What is required — Starting at the line that contains "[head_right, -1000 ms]" and stopping at the line that contains "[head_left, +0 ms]", transcribe every line of the material below exactly; pictures stay out.

Input records —
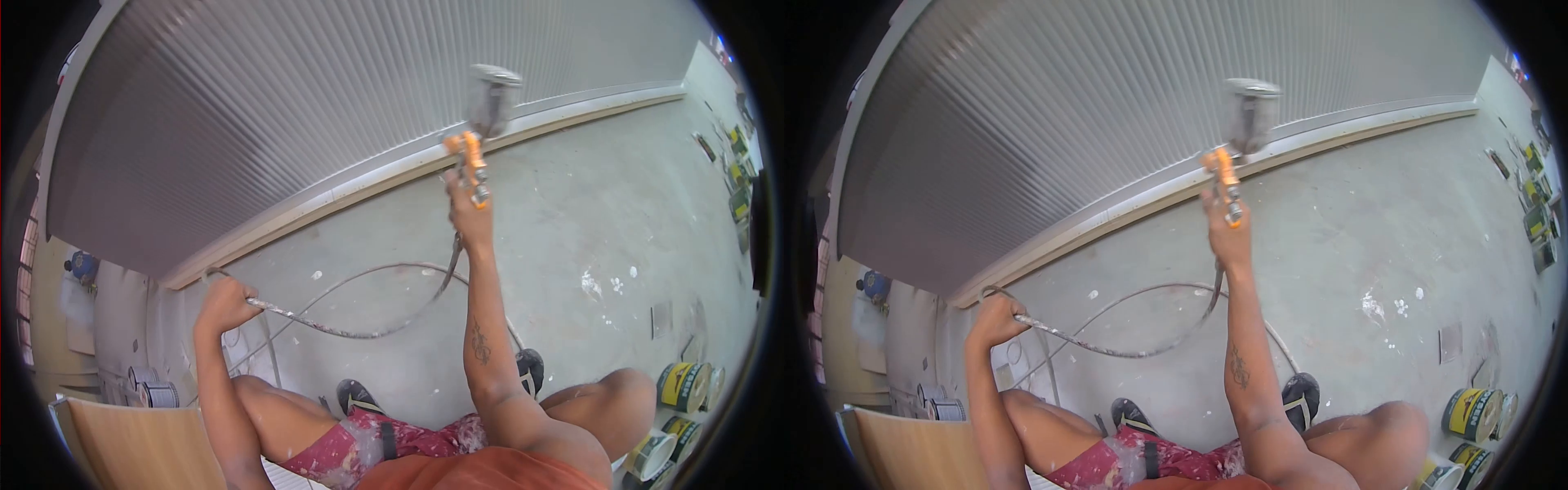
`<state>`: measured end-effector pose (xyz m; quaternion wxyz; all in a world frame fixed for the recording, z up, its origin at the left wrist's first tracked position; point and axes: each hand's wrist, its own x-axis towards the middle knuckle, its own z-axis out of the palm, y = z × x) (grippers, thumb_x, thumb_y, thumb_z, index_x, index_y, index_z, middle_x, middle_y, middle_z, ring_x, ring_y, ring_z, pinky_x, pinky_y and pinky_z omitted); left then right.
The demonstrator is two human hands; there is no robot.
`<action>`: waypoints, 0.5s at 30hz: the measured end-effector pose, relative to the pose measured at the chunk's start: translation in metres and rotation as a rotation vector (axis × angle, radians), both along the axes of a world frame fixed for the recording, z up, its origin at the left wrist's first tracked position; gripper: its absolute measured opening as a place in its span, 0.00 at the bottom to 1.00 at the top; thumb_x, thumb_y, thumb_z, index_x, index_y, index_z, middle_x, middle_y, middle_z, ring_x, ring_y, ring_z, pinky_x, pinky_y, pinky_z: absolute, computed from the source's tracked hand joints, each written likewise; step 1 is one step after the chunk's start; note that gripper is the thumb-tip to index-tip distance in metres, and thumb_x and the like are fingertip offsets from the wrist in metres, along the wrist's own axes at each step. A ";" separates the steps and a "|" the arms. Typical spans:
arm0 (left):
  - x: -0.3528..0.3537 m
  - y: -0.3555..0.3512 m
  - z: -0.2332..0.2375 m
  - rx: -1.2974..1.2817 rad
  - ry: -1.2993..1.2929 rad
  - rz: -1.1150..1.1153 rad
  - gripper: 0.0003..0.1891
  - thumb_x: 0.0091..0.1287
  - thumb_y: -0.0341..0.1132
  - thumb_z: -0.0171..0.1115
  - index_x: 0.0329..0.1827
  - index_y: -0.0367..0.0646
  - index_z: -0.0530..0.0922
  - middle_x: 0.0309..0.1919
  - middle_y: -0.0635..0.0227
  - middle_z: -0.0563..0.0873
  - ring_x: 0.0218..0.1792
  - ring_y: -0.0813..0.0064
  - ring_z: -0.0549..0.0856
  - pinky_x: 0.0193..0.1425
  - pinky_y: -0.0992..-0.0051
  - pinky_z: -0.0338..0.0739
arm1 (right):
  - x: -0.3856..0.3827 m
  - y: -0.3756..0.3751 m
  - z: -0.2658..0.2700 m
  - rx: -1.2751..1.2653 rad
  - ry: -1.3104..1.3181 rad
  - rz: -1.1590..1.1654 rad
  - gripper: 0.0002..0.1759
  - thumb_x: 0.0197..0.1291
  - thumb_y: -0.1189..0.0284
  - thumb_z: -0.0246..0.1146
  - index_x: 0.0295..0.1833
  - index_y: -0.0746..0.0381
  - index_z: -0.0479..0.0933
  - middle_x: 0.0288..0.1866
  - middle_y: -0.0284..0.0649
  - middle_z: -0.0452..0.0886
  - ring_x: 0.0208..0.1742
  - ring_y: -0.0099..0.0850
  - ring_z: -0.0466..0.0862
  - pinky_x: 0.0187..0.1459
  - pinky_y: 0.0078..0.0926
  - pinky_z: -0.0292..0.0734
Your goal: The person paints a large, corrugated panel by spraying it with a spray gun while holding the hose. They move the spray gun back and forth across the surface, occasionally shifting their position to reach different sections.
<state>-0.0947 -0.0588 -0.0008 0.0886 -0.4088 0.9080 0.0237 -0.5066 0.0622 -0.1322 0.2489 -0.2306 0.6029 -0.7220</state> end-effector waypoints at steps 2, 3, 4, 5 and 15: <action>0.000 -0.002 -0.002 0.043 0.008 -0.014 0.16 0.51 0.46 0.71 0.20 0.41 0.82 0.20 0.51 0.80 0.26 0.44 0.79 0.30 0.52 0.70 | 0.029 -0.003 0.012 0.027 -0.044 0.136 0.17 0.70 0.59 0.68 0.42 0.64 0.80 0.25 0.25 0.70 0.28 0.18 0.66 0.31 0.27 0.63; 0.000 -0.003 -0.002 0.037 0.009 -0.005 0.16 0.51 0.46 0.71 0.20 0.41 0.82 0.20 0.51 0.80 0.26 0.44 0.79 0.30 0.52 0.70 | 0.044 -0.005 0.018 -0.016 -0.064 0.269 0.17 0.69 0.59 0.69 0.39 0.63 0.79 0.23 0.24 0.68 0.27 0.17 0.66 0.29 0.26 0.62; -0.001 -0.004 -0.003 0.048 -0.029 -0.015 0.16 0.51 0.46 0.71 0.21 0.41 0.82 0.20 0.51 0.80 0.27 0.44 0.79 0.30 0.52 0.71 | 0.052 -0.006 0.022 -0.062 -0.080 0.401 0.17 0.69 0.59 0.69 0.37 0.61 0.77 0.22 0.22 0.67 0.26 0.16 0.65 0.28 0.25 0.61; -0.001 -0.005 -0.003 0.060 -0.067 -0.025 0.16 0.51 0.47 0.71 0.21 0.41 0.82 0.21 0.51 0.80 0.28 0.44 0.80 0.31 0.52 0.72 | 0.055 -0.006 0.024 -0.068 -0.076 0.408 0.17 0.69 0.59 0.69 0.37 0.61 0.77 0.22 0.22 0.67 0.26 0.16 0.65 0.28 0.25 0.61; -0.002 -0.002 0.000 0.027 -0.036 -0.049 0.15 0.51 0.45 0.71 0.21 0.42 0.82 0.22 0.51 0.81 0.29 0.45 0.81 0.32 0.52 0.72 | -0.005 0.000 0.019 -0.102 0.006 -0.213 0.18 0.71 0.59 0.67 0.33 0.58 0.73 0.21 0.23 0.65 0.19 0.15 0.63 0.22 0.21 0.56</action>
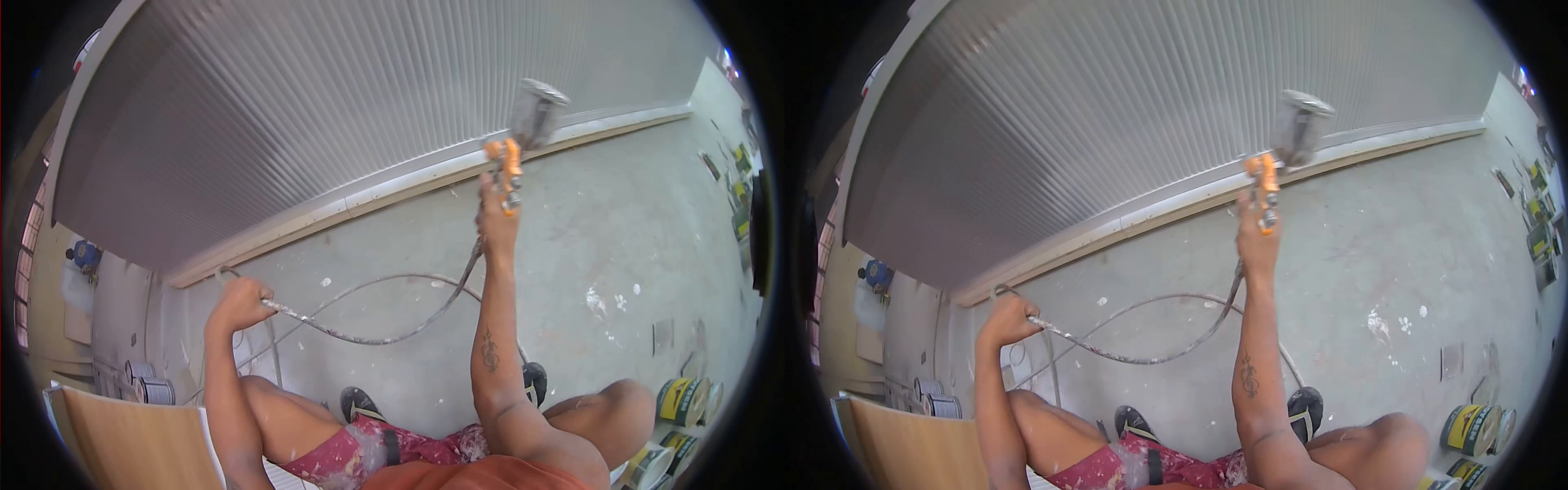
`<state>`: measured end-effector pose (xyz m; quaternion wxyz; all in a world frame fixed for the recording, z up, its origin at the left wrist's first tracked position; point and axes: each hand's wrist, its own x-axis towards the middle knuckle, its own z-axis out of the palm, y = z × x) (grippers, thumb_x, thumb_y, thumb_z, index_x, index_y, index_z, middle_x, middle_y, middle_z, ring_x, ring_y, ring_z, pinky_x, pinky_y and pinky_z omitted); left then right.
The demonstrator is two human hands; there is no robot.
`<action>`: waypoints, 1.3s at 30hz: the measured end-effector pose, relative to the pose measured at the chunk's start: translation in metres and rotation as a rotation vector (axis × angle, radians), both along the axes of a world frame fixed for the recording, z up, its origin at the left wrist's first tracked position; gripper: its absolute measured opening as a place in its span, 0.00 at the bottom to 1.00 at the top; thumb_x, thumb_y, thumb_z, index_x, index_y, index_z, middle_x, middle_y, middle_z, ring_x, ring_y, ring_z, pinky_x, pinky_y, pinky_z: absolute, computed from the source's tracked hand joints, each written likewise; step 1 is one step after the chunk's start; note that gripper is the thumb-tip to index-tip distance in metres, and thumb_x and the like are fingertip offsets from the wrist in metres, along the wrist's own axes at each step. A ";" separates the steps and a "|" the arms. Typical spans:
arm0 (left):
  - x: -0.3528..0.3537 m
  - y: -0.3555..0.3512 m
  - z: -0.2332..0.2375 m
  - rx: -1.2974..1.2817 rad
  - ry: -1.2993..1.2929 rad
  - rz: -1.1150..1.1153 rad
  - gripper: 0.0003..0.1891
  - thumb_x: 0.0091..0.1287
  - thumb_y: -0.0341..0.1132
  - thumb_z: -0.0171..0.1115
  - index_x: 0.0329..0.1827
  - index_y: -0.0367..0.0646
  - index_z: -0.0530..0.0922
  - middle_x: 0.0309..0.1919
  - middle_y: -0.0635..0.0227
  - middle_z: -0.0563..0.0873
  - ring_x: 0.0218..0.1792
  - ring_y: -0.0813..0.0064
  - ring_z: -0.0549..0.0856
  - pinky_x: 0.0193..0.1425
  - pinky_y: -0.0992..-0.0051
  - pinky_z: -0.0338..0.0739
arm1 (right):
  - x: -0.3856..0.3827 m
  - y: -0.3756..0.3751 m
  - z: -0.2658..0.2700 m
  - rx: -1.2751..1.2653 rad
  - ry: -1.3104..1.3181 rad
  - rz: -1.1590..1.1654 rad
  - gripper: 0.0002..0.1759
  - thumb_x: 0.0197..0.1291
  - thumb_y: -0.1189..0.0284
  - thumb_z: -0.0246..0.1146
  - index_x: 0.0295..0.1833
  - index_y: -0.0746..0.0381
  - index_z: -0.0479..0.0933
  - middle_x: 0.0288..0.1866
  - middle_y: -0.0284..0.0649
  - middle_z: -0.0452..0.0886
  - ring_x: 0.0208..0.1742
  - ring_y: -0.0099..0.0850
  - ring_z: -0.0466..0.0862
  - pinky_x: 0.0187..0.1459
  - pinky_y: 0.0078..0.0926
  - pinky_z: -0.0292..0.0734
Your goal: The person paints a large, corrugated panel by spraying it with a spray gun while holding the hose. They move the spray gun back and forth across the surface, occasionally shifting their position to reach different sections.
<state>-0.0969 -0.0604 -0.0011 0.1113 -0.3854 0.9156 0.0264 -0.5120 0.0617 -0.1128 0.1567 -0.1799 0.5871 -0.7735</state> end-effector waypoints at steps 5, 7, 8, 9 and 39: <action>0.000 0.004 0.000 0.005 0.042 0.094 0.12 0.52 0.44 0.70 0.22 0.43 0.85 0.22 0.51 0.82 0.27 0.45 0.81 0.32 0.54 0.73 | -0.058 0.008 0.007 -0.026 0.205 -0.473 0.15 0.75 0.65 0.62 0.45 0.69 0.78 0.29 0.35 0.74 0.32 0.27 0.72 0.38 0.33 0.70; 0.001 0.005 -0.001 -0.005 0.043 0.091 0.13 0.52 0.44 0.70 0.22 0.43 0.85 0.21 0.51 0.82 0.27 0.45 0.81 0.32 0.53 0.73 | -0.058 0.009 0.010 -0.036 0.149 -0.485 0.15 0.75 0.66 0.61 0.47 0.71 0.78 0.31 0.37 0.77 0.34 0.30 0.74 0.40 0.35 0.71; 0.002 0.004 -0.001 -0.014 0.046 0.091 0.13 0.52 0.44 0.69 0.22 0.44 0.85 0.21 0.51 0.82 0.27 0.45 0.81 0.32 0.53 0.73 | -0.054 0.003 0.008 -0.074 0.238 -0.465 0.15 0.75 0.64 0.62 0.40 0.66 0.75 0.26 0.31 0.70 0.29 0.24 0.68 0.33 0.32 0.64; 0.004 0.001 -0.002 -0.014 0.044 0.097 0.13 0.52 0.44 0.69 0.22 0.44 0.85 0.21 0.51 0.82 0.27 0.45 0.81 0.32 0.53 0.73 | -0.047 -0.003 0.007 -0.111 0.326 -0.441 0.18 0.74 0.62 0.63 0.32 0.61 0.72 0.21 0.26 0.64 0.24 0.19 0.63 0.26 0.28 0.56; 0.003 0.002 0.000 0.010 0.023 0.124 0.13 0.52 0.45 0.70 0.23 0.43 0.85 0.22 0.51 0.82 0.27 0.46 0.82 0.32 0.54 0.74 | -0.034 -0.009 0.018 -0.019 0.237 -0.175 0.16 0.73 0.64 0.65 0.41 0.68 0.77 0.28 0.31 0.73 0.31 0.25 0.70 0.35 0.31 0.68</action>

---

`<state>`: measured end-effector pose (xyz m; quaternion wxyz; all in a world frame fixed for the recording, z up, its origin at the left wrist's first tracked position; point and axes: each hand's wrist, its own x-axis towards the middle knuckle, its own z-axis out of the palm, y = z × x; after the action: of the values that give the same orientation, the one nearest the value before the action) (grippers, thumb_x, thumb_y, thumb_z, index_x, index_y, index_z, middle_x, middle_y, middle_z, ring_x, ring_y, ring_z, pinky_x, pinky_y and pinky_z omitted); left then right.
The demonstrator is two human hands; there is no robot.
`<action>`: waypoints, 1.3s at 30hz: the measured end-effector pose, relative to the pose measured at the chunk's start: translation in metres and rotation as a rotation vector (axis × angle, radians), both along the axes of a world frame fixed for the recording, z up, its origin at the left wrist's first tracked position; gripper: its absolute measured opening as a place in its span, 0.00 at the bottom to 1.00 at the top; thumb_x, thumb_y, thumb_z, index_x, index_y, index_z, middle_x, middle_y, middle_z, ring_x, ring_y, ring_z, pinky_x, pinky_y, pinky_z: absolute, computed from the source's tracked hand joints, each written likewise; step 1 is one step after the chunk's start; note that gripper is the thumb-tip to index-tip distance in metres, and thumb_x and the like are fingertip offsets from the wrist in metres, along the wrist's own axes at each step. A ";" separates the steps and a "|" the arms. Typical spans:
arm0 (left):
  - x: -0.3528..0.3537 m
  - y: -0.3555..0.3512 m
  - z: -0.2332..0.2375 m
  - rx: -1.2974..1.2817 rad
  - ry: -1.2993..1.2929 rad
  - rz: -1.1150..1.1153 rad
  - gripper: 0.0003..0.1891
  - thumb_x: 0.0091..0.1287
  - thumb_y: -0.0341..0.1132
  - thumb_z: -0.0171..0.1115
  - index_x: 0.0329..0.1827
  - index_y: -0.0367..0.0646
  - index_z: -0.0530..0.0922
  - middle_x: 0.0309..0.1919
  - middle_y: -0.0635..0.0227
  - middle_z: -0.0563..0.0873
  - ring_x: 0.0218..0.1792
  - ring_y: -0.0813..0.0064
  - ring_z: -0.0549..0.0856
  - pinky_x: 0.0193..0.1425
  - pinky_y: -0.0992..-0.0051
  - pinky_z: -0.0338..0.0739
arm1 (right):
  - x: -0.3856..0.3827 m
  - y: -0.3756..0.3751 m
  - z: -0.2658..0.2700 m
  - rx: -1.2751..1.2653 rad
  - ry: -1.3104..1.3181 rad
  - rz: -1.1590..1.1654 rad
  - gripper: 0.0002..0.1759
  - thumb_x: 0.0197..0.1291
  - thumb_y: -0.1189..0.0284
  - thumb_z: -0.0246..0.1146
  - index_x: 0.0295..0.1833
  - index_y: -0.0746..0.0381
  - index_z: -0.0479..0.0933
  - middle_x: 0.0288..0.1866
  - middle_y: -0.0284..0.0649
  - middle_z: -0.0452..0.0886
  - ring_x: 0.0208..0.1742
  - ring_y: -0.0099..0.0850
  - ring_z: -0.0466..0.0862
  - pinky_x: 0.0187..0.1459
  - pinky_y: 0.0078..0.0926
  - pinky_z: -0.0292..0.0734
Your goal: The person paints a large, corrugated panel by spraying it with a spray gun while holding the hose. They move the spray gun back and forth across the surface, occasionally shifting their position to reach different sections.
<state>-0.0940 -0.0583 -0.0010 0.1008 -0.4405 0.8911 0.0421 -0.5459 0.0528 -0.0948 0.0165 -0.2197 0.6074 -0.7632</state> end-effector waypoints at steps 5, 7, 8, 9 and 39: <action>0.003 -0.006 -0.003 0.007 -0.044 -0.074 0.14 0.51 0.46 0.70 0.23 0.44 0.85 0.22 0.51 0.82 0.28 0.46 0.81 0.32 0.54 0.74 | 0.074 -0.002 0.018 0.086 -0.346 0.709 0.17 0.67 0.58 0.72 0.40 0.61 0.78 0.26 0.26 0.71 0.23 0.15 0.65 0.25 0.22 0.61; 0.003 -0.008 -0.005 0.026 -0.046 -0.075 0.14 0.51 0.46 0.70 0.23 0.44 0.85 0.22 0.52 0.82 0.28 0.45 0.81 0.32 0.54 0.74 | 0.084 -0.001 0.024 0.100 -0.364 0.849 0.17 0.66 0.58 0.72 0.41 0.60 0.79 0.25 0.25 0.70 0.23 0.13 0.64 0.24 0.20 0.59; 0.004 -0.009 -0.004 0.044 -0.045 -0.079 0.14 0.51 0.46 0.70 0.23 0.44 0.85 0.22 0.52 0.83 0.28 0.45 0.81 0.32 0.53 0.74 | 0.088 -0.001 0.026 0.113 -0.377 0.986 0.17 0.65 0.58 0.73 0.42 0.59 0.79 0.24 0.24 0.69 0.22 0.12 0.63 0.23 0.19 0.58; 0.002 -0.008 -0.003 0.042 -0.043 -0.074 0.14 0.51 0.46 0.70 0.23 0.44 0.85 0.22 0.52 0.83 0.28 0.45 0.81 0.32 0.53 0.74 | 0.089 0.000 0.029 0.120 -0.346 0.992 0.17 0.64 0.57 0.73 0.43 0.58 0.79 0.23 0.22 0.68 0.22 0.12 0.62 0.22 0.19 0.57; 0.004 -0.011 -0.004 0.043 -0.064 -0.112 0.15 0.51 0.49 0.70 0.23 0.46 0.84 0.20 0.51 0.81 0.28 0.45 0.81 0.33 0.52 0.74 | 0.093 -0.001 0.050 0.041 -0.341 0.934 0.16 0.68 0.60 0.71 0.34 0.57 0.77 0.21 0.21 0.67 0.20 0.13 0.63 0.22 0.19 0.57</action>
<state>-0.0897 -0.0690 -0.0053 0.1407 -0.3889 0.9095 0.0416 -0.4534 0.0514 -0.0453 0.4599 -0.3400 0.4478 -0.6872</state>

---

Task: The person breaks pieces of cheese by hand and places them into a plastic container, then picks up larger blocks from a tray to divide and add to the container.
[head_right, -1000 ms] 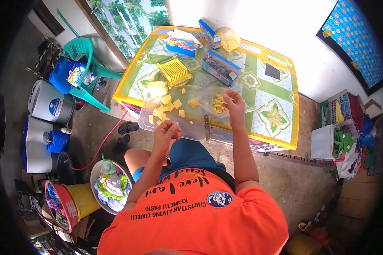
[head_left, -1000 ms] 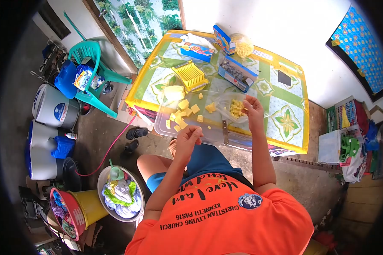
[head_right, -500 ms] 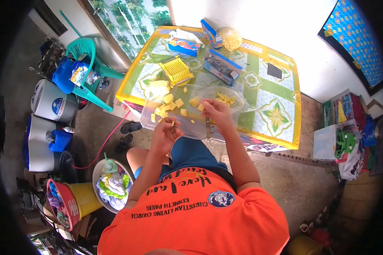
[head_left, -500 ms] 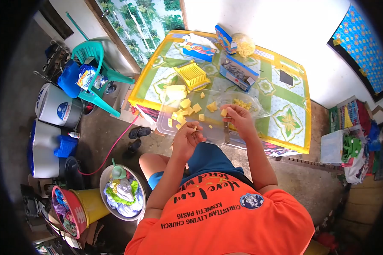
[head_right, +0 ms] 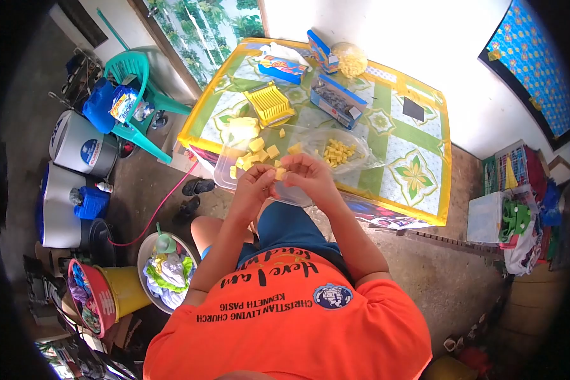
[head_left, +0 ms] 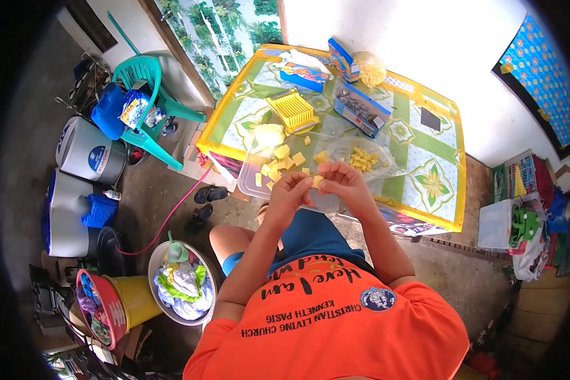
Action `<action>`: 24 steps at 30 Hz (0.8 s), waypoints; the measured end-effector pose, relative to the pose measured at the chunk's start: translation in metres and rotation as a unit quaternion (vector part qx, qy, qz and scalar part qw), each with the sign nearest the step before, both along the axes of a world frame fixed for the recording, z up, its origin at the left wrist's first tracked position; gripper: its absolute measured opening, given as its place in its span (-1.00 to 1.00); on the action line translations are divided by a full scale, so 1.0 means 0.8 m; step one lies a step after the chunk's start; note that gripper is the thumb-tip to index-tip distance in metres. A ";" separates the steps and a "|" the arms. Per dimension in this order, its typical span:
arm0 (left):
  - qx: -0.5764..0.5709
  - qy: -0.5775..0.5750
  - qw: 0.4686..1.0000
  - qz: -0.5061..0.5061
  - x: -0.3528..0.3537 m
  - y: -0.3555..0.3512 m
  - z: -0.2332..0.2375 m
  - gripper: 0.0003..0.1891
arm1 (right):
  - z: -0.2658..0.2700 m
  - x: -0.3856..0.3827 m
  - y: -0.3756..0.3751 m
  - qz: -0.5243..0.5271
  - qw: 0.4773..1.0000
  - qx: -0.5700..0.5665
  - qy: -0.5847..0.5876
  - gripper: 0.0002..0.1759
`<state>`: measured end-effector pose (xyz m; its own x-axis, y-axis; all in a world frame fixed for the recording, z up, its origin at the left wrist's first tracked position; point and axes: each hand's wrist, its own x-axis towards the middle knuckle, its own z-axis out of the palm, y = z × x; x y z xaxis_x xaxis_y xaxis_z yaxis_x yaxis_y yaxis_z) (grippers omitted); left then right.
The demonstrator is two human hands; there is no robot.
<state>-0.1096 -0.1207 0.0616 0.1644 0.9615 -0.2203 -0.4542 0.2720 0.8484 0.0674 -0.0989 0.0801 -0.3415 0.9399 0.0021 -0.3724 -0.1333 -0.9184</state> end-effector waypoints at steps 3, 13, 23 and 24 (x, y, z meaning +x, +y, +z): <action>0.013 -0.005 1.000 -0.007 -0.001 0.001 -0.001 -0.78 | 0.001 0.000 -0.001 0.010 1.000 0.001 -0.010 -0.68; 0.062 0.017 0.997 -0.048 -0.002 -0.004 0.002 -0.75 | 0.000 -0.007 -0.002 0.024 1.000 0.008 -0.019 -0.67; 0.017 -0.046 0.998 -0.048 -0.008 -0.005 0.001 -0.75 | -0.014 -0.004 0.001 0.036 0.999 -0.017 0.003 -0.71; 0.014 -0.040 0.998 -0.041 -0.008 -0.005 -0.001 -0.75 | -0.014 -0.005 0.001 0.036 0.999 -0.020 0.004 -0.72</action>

Worked solution —
[head_right, -1000 ms] 
[head_left, -1000 ms] 
[head_right, -500 ms] 
[head_left, -500 ms] 
[head_right, +0 ms] 
[head_left, +0 ms] 

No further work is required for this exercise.